The child combines the individual sounds of the letters to form three-letter phonic words.

The Large Moveable Alphabet

The Large Moveable Alphabet

Roberta Frosolini


The child attains familiarity with the moveable alphabet and learns to build simple words.




  • A complete set of wooden letters (the vowels are distinguished from the consonants by colour; each letter has its own compartment)
  • Floor mat
  • Set of sandpaper letters


The phonic sound of the letters; elementary three-letter phonic words

Control of Error



Show the child the boxes containing the carved wooden letters and describe their contents. There is no need to follow alphabetical order when working with this apparatus. Place each box on the top end of the mat so that you have a clear space for the letters underneath the box. Remove the lids and place them one at a time underneath each base.

You may start by saying the sound and asking the child to find the corresponding letter. The child takes out the letter, places it on the floormat underneath the box, then puts the letter back in the box. Continue this way until the child has become familiar with the arrangement of the letters, each symbol placed in its own compartment.

Now you may extend this activity by using the sandpaper letters alongside the Large Moveable Alphabet (LMA). Let the child take a sandpaper letter card, trace and sound out the letter, then find the matching letter in the LMA. Let the child place the wooden letter either to the right of the sandpaper letter card or on the bottom right-hand corner of the card.

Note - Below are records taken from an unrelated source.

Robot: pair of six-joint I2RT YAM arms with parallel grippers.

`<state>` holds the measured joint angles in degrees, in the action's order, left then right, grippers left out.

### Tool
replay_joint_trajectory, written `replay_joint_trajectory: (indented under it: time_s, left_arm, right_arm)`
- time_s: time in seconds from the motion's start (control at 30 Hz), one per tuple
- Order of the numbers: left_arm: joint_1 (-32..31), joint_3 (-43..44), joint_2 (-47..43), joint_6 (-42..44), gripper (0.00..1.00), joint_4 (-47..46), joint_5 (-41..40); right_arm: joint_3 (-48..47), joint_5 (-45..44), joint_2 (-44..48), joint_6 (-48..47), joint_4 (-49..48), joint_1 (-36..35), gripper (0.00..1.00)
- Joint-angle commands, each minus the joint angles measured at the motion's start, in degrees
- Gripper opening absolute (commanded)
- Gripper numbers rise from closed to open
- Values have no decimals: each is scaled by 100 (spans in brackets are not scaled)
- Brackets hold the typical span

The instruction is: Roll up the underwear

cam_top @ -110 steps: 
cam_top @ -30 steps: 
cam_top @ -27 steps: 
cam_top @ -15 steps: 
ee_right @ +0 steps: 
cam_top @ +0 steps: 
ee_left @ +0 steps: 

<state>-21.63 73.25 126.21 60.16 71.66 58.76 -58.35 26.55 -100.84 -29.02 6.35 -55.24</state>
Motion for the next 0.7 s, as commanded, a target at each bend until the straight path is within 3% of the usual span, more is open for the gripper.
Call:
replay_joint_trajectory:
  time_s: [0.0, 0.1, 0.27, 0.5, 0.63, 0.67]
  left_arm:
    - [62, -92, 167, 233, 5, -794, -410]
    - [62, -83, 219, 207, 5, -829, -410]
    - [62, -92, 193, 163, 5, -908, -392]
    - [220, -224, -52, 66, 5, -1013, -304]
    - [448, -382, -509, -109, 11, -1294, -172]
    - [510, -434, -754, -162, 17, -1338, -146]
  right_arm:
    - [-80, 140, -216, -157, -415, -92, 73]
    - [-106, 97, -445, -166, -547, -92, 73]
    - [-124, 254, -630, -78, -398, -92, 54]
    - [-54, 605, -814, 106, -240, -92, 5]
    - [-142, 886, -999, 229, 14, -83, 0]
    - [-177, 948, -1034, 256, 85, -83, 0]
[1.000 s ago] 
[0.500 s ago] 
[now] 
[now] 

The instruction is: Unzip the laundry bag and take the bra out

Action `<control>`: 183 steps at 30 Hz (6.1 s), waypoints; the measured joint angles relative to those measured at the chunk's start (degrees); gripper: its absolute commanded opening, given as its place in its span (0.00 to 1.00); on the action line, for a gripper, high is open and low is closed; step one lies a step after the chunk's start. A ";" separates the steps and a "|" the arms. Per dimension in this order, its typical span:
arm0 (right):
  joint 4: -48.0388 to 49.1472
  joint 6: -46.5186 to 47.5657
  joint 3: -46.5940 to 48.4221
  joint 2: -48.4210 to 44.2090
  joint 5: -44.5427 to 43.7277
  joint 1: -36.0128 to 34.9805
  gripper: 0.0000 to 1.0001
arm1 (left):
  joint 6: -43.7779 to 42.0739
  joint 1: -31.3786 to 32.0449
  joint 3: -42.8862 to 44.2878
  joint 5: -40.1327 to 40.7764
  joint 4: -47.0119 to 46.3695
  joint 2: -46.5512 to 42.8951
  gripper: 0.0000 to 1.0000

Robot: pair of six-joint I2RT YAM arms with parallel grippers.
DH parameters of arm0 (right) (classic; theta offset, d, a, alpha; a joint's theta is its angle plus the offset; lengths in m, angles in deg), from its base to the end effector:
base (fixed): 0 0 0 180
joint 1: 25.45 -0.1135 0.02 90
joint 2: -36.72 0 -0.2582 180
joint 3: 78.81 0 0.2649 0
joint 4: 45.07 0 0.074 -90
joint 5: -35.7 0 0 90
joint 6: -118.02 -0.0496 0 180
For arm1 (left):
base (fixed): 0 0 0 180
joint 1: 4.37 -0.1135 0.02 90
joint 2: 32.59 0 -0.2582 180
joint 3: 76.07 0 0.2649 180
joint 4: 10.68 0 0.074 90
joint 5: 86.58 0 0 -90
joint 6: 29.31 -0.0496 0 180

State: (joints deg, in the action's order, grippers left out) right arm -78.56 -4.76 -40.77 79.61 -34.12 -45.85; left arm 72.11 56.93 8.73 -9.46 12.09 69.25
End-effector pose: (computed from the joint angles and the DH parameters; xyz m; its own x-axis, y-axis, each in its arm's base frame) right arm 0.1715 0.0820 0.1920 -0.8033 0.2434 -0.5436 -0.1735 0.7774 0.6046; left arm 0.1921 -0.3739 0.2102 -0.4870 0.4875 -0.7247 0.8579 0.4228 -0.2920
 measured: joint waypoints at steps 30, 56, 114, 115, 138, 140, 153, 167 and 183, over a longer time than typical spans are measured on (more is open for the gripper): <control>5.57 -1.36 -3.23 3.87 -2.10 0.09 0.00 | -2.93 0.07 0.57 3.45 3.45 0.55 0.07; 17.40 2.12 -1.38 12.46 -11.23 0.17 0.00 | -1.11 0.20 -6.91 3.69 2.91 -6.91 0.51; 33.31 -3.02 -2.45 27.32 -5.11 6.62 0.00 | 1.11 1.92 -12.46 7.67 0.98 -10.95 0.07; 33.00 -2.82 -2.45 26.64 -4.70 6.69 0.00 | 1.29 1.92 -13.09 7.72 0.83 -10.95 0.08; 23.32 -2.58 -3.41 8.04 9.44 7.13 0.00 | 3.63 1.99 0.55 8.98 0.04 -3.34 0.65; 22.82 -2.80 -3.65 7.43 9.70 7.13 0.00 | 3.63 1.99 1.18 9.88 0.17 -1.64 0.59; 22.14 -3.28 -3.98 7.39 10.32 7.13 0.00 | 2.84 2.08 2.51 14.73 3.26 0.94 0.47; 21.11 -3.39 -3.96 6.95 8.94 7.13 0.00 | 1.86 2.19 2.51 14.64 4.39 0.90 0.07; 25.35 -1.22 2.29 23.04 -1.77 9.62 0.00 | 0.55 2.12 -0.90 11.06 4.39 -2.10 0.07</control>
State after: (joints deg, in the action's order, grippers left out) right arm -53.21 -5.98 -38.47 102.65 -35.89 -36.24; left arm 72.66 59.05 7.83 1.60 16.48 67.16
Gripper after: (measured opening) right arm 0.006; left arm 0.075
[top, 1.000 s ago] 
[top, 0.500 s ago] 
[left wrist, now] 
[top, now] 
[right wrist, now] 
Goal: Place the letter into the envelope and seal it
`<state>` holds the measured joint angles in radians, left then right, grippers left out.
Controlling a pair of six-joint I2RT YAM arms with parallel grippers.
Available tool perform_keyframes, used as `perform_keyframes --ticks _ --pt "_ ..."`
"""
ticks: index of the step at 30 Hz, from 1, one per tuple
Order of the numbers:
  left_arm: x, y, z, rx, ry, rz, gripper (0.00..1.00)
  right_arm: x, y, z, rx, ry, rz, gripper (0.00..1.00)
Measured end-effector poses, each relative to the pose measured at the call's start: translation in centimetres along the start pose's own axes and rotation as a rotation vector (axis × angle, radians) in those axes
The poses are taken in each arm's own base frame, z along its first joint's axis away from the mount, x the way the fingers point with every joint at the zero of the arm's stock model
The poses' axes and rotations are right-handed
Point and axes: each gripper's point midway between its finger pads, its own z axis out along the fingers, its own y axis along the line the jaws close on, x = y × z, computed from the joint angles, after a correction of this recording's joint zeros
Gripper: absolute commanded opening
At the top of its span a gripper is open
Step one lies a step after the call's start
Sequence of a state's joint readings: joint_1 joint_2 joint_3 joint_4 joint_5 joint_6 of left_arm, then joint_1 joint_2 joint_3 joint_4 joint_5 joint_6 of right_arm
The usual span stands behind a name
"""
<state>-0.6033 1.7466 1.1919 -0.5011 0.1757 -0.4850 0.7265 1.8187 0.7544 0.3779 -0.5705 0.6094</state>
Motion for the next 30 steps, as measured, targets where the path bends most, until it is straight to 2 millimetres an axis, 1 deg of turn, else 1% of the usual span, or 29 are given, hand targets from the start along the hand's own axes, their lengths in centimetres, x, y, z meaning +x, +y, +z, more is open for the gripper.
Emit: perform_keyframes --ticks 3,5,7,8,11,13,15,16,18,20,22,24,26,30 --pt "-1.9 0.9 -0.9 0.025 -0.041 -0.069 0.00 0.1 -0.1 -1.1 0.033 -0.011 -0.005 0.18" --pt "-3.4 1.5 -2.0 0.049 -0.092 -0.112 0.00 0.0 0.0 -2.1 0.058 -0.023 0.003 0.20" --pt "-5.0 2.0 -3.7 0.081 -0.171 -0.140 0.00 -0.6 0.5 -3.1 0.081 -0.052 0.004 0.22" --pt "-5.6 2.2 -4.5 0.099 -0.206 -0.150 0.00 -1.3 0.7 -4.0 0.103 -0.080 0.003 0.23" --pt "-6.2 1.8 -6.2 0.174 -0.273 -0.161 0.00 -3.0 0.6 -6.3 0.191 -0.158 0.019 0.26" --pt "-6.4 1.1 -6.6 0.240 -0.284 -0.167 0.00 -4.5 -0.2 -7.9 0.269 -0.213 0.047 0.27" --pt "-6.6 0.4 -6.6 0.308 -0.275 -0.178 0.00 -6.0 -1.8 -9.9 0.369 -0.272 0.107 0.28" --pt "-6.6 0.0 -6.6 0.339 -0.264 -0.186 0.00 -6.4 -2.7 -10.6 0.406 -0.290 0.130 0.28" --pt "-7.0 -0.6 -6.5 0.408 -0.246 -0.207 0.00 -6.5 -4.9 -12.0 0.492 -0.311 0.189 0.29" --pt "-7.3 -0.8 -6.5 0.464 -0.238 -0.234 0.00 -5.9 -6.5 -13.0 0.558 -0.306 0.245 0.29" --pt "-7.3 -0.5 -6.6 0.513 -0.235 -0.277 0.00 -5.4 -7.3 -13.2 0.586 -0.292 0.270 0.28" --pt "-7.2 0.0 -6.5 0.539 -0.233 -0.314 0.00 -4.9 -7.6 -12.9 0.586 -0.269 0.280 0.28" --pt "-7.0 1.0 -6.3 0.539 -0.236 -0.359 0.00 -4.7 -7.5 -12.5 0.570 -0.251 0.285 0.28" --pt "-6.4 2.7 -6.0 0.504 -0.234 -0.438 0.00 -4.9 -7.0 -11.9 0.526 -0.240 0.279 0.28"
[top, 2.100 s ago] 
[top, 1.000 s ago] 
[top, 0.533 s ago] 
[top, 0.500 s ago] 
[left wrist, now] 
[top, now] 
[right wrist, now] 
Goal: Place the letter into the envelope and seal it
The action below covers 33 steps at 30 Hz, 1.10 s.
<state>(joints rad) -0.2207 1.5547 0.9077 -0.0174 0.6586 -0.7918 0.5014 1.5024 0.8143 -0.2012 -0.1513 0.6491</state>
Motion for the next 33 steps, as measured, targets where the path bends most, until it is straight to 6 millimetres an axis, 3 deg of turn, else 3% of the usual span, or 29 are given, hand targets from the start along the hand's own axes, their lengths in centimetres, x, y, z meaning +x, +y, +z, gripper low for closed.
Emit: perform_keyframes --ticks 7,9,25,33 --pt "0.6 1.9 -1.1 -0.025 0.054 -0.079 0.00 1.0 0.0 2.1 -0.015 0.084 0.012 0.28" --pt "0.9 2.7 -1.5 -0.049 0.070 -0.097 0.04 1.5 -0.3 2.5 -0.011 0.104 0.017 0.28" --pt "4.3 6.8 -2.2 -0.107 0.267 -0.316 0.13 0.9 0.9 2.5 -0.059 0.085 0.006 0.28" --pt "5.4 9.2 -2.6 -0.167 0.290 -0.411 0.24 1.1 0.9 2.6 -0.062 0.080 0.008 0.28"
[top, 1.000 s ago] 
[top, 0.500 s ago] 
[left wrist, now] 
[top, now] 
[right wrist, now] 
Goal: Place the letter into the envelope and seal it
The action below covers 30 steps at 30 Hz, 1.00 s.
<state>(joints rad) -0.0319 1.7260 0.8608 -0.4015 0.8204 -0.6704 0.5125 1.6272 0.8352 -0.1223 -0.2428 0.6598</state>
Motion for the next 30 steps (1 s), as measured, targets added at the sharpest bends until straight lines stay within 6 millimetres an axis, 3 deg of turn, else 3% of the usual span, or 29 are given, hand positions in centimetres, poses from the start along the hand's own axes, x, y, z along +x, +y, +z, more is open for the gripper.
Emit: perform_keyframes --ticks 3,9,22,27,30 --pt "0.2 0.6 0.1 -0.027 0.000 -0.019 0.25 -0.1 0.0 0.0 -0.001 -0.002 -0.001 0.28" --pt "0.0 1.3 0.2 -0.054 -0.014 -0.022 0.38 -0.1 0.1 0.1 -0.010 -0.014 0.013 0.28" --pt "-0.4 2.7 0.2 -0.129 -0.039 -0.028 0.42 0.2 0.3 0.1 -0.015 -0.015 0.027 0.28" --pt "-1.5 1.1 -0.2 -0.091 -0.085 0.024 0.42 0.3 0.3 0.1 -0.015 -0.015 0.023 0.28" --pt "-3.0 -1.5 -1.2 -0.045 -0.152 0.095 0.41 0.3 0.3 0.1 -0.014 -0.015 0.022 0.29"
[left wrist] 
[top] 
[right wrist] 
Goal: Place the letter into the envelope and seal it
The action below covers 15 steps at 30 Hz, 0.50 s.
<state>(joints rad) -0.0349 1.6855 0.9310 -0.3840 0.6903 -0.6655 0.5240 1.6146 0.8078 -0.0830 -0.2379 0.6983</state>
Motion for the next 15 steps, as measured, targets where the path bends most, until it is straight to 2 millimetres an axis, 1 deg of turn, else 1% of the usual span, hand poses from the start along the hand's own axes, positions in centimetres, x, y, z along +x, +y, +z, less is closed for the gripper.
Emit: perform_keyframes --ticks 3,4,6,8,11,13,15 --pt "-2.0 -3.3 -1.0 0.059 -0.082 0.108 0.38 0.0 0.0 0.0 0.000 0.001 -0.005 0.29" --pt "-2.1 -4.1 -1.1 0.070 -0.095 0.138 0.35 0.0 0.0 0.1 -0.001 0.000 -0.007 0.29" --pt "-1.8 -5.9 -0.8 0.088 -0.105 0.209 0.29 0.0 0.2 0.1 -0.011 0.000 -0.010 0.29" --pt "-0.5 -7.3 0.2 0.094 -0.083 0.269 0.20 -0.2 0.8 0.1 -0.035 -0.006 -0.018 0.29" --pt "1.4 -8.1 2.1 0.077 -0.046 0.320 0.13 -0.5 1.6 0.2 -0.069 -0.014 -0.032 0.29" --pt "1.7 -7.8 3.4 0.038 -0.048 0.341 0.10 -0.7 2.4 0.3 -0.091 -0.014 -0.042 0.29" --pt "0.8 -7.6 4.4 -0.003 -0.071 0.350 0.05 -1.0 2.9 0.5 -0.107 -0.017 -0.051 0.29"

Once the child has abundantly familiarised herself with the LMA and is proficient in matching the letters, you may take a step further in encouraging her to build a simple three-letter phonic word, such as"dog", “cat”, “mat” or “pen”.

. “A child evidently composed these words with the moveable alphabet, not because he remembered them with the help of his ordinary memory, but because he had ‘carved’ and ‘absorbed’ them into his mind. It was from this image — which he had, as it were, before his eyes — that he copied the word.” —Maria Montessori in The Discovery of the Child

You may start with asking: “What sound do you hear when I say […]?” Encourage the child to repeat the word and to find the letters corresponding to the sounds in the LMA. Show the child how to set out the letters alongside eachother. Sound out the word phonetically, very slowly stressing each sound, then blend the individual sounds and say the whole word. Place emphasis on those sounds that the child finds difficult to hear (children have most difficulty with vowels).

You may help the child to carefully listen to the sound in the middle of the word. You may say: “The letter in the middle of [the word] is a vowel. Vowels are blue.” Repeat the sound and say the word very slowly so that the child can hear each sound again.

Remember not to correct the child, but to guide her along the process of word-building.


The word-building basket is a Montessori-inspired activity

Once the child has learned the sandpaper letters and is making words with the LMA, you might wish to prepare a few baskets, each with a small confetti bag containing a miniature object, each object representing a three-letter word.

Let the child take the object out of the bag. Encourage her to sound out each letter, find the letters in the basket, and place them beside the object in the order in which they occur in the word. Use a small plain felt mat as a working space. Give the child plenty of space and freedom in which to practice by herself.